■ **Exercise**
Please write out exactly, and only, the lines from the first in the material below to the line containing "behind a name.", both included.

■ **Supplied material**

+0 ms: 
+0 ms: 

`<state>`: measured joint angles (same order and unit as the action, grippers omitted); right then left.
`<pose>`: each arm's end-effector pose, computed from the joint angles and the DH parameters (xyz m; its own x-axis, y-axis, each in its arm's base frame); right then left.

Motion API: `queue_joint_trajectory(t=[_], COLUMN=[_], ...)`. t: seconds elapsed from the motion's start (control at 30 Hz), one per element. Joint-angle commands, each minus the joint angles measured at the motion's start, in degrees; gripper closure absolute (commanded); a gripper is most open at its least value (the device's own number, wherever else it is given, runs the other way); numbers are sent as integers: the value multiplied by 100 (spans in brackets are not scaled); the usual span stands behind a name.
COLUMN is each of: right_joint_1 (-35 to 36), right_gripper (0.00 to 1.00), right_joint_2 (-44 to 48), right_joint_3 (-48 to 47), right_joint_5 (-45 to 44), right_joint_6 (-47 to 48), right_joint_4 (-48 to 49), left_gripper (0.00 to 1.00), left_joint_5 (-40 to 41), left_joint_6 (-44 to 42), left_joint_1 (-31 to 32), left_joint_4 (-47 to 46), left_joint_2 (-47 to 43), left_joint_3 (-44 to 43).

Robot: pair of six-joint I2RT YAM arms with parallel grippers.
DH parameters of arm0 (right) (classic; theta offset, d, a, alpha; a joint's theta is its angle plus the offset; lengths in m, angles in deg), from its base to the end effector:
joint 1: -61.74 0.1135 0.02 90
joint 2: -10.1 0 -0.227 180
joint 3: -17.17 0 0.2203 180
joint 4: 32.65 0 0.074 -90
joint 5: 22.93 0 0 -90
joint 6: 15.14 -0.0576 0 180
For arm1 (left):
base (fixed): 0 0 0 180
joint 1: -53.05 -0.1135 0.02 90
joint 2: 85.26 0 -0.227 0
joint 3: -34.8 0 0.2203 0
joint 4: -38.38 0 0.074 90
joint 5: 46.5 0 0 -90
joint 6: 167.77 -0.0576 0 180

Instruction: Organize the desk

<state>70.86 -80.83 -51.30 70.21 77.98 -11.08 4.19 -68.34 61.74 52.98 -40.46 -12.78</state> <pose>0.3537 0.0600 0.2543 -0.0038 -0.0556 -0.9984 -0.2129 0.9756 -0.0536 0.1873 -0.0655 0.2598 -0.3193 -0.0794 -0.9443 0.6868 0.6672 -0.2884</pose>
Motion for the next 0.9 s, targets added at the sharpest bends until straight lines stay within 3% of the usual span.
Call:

■ **Answer box**
+0 ms: 
+0 ms: 

`<state>`: measured joint angles (same order and unit as the action, grippers omitted); right then left.
`<pose>`: each arm's end-effector pose, computed from the joint angles and the DH parameters (xyz m; its own x-axis, y-axis, each in its arm's base frame); right then left.

Motion API: `queue_joint_trajectory(t=[_], COLUMN=[_], ...)`. t: seconds elapsed from the motion's start (control at 30 Hz), one per element. Joint-angle commands, each minus the joint angles measured at the motion's start, in degrees; gripper closure absolute (commanded); a gripper is most open at its least value (the device's own number, wherever else it is given, runs the other way); numbers are sent as integers: the value multiplied by 100 (spans in brackets are not scaled); the usual span stands behind a name.

No more work is needed on this exercise.